В 1385 году рязанцы внезапно напали на Коломну. Захватив город, они его разграбили, убили московского наместника – князя Александра Андреевича Полоцкого – и увели множество пленных.

Дмитрий Иванович, ввиду наступившего успокоения, большого войска в ту пору не держал и мог выставить против

Рязани лишь небольшую рать, под начальством Владимира Серпуховского. Но князь Олег Иванович, давно ожидавший случая поквитаться с Москвой, был хорошо подготовлен и в первом же столкновении разбил москвичей, которые потеряли много воинов и лучших воевод. Война продолжалась, но складывалась она явно неудачно для Москвы, и только благодаря посредничеству игумена Сергия Радонежского, сумевшего склонить Рязанского князя к миру, – ее удалось закончить вничью. Между Москвой и Рязанью был подписан вечный мир, вскоре закрепленный женитьбой княжича Федора Ольговича на дочери Дмитрия – Софье.

Но все же следствием этой войны явилось значительное усиление Рязани в ближайшие годы. Олег Иванович начал действовать более смело, полностью подчинил себе Пронск и Муром, присоединил к великому княжеству Рязанскому Елецкий удел, – отошедший от Карачевского княжества после захвата его Ольгердом, – и даже стал открыто распоряжаться в Козельске, хотя последний еще числился за Литвой. Ему же в это время принадлежала и вся Тульская область.

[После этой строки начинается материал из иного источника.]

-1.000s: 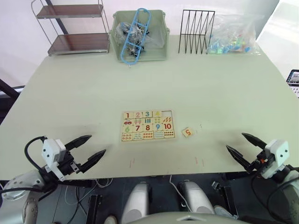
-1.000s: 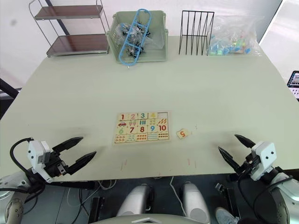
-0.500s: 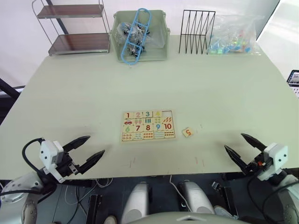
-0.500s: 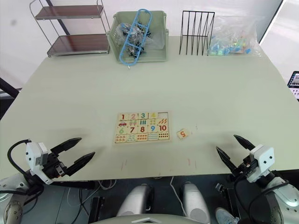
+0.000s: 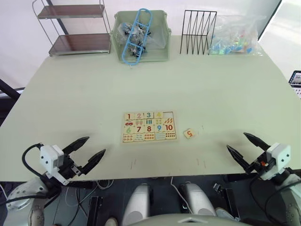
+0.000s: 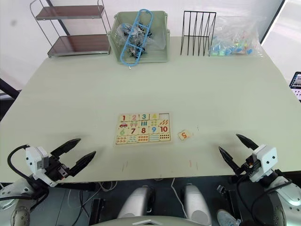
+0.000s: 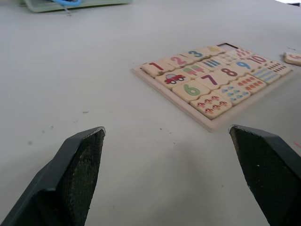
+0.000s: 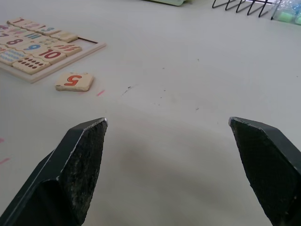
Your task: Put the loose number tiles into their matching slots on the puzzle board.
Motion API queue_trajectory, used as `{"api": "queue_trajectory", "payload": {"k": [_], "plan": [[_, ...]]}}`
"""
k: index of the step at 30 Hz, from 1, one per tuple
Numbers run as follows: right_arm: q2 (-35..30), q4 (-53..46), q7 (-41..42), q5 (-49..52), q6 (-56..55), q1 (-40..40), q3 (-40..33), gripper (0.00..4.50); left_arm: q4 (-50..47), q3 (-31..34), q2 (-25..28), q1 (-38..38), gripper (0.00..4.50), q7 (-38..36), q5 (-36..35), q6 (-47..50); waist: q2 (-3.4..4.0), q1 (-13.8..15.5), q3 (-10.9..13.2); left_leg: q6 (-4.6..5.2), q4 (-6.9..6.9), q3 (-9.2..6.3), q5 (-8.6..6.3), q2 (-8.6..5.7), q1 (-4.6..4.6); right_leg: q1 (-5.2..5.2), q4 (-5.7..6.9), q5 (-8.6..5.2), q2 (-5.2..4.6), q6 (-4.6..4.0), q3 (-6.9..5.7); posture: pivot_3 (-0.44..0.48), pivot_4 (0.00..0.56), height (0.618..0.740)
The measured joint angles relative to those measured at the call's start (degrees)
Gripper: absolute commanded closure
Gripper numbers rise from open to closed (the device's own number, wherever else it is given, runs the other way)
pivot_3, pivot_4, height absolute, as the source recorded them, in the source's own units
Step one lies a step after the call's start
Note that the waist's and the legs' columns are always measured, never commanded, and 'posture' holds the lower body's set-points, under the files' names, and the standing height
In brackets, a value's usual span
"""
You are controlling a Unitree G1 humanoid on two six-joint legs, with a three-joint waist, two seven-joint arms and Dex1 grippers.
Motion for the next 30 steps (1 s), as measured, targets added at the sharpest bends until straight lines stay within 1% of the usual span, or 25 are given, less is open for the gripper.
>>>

В 1386 году новгородская вольница, – одиннадцать лет ничем себя не проявлявшая после страшного урока, полученного от Астраханского князя Салачи, – снова появилась на реках, в московских владениях, грабя и опустошая все на своем пути. Чтобы навсегда покончить с этим злом, от которого извечно страдали мирные русские города и торговые караваны на Волге, – Дмитрий Иванович на этот раз решил сурово наказать новгородцев, которые к тому же всячески отлынивали от уплаты Москве податей и пошлин, установленных прежними соглашениями.

Зимою того же года московское войско, возглавляемое самим великим князем, вступило в новгородские земли, захватывая города и уводя жителей в плен. С новгородскими послами, дважды выезжавшими ему навстречу, Дмитрий вступить в переговоры не пожелал и подошел к самому Новгороду, основательно опустошив его окрестности. Только тут вышедшему из города духовенству и выборным новгородским людям удалось смягчить сердце Московского князя и добиться прекращения военных действий. Обязав Новгород уплатить все недоимки и решительно пресечь грабительские походы ушкуйников, взяв с него большой откуп и посадив в городе своего наместника, Дмитрий Иванович вывел войско из Новгородской земли.